### [What you need to do]
Within the lines below, find those that hold the string "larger" and copy each one.

BEGIN Data

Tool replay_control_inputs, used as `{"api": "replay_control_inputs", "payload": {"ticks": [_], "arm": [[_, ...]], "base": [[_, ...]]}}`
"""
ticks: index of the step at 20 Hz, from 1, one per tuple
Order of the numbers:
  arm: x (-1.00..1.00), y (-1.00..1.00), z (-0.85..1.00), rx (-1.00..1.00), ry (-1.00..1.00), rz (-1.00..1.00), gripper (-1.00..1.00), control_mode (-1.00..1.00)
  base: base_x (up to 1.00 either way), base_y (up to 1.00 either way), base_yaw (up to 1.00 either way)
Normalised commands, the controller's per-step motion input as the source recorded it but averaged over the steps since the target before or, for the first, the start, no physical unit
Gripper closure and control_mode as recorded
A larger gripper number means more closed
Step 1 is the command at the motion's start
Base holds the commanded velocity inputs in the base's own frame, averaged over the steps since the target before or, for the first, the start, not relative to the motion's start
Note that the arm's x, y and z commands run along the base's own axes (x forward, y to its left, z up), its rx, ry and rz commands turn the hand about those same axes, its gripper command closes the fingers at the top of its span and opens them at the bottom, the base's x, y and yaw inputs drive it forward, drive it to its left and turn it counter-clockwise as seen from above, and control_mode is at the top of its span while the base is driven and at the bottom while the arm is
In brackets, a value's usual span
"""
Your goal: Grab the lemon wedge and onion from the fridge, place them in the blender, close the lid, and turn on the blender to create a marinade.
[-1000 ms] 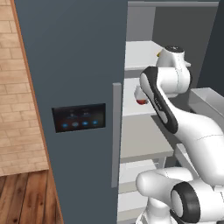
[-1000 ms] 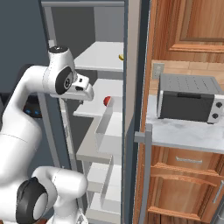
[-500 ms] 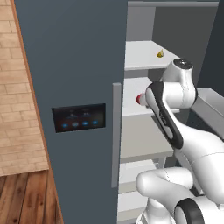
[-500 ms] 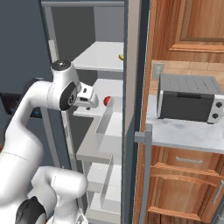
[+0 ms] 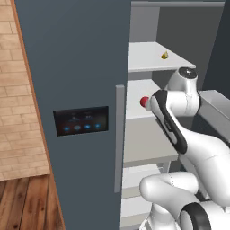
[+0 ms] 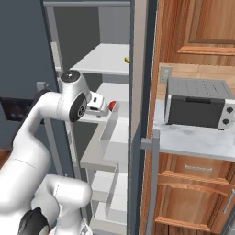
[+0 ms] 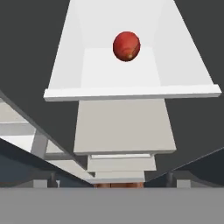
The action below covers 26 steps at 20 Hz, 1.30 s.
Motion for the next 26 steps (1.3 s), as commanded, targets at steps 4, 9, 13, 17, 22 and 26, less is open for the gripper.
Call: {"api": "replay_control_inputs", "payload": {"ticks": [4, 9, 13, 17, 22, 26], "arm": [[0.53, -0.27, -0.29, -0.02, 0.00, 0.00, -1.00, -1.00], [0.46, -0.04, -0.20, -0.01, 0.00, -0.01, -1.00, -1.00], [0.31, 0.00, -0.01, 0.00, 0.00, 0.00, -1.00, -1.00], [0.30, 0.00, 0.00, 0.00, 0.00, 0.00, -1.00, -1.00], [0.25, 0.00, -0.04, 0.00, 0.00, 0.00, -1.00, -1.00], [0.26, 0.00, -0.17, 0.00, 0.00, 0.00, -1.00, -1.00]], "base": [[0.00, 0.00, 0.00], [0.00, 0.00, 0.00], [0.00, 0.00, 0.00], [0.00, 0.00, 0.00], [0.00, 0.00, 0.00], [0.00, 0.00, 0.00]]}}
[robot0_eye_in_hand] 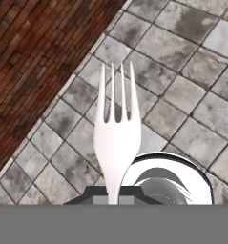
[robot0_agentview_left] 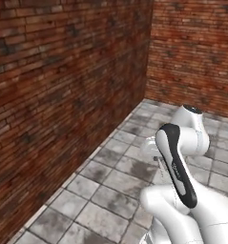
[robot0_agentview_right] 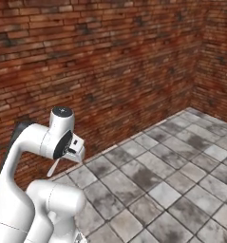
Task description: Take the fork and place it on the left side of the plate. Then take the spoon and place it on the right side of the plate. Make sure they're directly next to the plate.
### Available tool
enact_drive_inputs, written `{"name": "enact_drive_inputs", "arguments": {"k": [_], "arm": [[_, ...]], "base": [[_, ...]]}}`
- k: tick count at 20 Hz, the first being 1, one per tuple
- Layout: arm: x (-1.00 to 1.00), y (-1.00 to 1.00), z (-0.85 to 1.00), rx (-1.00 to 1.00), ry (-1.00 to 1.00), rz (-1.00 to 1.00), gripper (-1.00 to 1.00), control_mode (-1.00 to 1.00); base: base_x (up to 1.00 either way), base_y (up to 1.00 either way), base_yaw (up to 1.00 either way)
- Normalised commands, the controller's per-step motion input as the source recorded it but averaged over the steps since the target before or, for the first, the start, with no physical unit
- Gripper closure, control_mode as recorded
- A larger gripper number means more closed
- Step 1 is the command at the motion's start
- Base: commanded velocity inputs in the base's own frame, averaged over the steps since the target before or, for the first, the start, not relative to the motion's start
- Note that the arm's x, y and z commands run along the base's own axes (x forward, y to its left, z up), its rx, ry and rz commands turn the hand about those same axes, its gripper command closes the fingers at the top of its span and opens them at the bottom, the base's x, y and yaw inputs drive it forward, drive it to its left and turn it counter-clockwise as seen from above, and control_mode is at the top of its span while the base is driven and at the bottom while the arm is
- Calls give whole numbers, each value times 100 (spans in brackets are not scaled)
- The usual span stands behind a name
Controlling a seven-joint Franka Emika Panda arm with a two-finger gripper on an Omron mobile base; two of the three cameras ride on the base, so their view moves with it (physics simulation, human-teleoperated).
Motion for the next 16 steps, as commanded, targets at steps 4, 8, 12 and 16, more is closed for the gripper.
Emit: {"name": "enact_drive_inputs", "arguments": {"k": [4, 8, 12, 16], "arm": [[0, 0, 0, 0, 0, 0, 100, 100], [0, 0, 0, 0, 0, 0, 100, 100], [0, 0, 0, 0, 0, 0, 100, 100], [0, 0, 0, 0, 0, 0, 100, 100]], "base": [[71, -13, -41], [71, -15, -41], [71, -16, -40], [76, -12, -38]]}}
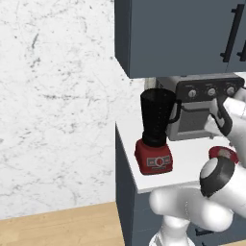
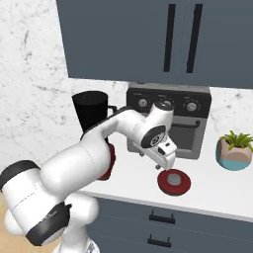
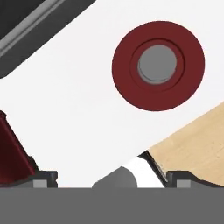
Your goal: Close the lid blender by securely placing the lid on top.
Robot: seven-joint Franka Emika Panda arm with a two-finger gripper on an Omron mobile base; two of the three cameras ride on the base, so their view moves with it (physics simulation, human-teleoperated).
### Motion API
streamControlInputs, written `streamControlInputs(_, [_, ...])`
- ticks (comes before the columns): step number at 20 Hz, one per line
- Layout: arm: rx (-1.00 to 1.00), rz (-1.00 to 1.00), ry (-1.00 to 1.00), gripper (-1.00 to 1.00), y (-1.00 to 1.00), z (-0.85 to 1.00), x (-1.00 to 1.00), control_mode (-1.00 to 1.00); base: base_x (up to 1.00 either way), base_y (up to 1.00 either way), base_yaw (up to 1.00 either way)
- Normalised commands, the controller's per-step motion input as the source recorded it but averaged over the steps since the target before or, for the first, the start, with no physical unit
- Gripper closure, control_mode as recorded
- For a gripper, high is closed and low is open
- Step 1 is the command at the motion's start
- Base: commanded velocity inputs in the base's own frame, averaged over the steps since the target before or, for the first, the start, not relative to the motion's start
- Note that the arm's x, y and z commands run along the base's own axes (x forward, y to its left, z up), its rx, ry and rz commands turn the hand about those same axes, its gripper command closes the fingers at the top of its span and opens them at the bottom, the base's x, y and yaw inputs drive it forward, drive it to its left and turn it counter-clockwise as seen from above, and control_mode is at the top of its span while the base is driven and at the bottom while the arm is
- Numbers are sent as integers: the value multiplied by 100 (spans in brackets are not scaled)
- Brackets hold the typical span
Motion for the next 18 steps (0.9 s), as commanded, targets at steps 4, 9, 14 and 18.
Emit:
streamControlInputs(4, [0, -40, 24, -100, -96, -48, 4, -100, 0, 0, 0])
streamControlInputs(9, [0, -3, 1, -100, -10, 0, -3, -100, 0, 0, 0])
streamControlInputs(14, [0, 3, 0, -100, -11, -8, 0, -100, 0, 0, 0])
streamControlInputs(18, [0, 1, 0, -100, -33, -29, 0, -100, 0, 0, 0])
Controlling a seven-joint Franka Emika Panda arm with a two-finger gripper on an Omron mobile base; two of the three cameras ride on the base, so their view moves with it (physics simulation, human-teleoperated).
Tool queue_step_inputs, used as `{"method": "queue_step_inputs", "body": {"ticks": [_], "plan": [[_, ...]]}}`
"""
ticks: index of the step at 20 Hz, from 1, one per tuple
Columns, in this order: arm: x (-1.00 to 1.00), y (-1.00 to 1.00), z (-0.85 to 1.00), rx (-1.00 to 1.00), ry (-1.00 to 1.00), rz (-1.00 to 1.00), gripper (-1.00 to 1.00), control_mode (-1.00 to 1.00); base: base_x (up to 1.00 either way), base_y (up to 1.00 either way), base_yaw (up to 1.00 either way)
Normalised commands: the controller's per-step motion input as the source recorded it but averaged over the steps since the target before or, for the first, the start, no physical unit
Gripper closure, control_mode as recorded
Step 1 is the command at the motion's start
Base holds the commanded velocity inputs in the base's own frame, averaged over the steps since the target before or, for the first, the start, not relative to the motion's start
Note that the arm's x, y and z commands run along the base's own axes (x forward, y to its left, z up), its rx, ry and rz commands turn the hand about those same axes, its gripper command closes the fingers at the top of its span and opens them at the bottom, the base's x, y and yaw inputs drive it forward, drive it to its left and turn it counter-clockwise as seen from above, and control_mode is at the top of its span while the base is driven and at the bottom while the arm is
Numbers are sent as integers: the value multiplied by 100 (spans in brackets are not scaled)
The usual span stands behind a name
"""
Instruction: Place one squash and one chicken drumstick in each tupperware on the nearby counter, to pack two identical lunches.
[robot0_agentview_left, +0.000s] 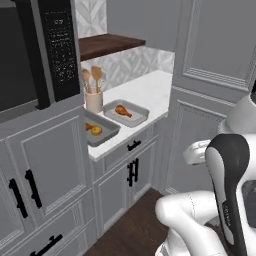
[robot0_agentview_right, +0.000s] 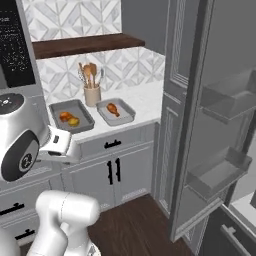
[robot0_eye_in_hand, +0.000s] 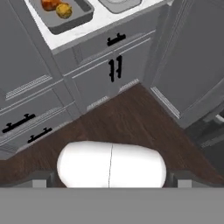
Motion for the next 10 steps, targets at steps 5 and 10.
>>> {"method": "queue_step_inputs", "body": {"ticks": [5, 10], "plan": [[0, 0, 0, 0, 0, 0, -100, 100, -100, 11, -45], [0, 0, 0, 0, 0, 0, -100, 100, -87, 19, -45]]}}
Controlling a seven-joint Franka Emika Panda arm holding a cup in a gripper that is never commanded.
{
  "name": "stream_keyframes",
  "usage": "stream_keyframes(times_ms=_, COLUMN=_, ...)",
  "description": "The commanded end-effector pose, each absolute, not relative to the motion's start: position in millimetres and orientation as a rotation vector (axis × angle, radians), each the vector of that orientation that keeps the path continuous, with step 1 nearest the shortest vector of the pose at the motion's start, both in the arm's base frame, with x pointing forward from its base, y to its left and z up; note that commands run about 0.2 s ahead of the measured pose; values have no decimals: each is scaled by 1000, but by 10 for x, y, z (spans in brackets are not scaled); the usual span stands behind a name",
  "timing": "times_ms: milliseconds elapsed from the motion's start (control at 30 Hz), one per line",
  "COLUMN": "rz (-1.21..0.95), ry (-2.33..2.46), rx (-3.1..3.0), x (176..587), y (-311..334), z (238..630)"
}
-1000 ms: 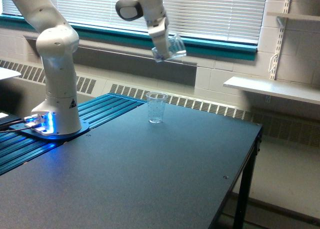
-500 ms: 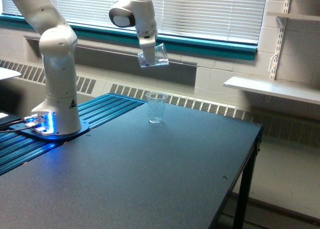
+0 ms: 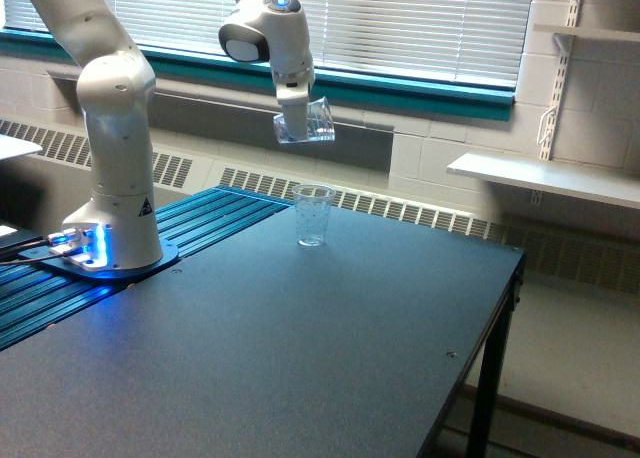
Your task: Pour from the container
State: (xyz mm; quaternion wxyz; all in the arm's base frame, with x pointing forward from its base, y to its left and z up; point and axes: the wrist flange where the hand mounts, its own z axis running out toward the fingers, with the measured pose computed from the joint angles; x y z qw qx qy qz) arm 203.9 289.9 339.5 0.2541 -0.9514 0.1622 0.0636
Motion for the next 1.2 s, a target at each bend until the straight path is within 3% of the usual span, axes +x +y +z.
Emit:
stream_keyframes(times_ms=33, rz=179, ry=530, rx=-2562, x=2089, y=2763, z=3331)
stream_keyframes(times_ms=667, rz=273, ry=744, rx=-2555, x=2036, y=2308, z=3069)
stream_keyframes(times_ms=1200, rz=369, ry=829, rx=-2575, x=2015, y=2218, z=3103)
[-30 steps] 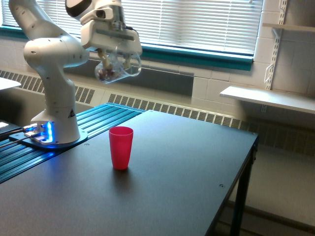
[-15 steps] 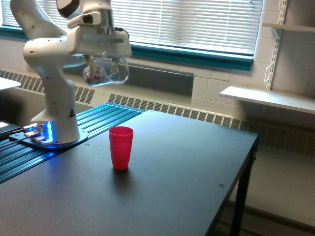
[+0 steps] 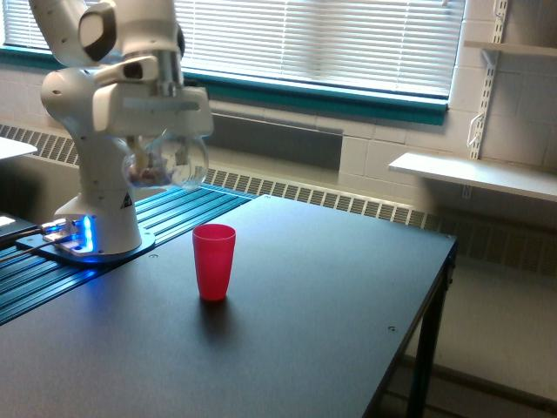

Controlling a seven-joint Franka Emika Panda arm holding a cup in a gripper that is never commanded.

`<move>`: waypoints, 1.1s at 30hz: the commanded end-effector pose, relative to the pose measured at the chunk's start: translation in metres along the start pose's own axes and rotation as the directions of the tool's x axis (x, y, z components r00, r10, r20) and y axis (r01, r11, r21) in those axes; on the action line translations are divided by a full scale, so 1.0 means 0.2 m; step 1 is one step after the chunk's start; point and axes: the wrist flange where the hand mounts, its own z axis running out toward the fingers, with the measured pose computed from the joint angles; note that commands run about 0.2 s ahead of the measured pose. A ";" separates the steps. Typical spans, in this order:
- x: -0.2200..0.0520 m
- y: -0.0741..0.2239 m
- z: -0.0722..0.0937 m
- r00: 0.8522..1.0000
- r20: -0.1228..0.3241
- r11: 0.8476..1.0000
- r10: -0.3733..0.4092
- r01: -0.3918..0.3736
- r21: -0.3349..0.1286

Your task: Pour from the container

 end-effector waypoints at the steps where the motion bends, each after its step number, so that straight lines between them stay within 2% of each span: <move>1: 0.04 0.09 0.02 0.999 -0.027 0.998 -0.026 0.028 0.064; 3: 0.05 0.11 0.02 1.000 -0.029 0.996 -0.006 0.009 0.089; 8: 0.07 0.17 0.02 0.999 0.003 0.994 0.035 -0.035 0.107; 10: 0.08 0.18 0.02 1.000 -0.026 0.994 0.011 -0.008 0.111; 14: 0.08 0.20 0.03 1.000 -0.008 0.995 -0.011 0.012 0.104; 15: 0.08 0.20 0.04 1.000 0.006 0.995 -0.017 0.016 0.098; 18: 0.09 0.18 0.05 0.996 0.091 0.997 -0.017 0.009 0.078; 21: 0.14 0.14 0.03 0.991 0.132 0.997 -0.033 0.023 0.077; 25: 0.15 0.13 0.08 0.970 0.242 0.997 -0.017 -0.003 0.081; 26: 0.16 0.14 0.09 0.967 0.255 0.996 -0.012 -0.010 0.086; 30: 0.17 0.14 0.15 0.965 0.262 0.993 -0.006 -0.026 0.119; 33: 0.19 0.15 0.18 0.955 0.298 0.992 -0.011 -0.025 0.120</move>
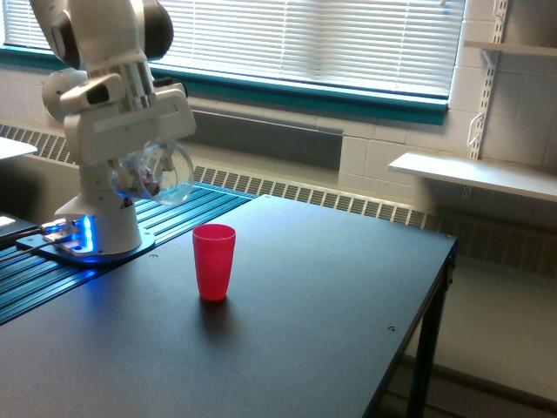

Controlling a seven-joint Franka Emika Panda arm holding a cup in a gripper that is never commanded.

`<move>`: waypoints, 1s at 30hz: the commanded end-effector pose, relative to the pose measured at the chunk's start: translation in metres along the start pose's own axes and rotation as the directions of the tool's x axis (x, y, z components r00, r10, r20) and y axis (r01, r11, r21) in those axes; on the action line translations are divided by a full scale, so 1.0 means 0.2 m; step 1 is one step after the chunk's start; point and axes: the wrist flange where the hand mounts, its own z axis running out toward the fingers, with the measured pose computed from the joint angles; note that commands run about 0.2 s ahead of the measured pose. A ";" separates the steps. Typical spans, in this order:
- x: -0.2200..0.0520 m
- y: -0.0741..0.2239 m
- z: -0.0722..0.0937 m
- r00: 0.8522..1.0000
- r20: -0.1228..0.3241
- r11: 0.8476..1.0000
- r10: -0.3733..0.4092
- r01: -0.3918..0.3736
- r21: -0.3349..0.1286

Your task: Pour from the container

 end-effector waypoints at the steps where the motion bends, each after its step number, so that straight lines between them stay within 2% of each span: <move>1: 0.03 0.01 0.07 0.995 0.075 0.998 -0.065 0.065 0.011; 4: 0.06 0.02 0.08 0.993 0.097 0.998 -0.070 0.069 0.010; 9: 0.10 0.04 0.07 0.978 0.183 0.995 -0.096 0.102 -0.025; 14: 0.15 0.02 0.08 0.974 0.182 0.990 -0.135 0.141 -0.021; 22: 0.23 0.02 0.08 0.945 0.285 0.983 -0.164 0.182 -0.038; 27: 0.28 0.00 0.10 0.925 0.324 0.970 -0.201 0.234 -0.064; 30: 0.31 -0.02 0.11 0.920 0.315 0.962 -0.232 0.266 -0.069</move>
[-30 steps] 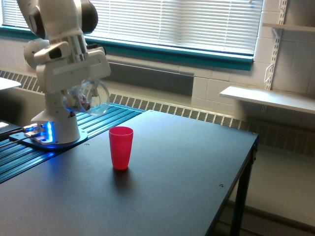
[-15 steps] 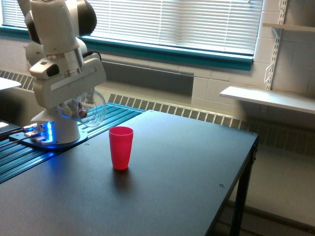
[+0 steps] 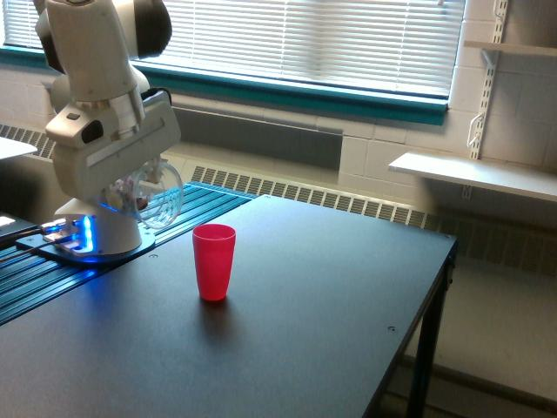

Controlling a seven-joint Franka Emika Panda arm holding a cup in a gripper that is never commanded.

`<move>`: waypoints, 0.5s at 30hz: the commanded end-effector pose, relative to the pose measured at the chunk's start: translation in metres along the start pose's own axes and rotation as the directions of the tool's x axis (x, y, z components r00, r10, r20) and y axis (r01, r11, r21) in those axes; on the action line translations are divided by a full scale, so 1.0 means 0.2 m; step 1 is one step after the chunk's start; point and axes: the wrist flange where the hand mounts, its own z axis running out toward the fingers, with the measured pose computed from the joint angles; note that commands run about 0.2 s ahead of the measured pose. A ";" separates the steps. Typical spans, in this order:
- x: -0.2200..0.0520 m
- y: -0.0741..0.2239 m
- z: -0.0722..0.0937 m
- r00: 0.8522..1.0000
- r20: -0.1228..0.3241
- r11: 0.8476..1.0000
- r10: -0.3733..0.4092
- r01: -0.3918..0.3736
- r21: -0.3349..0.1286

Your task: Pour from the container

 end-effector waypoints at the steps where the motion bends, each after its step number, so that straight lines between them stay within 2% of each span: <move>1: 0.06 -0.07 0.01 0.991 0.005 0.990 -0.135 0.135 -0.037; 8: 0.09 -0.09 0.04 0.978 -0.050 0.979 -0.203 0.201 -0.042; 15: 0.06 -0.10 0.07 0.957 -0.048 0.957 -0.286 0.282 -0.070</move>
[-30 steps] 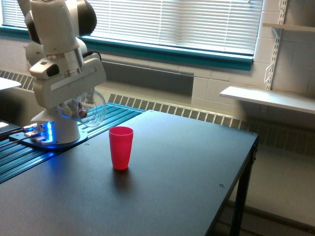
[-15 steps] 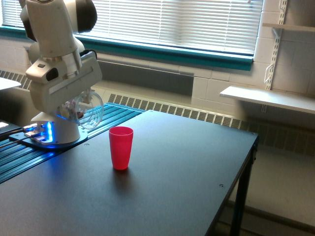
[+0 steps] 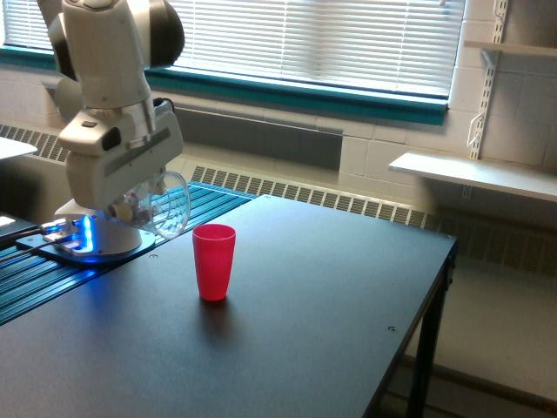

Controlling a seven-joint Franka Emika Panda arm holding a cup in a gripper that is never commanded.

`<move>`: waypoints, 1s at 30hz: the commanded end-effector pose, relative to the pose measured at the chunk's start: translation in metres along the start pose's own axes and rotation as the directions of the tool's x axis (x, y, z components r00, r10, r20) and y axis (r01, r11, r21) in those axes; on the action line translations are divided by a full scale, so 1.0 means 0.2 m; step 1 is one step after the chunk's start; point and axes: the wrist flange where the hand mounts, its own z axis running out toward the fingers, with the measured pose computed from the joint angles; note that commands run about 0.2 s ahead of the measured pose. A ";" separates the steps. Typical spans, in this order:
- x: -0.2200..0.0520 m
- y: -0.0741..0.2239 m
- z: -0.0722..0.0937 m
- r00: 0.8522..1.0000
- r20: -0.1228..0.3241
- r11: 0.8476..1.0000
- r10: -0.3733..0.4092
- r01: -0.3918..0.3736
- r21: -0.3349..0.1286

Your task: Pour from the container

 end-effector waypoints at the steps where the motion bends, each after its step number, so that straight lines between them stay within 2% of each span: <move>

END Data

### [Output for this task]
A larger gripper number means more closed
- A larger gripper number means more closed

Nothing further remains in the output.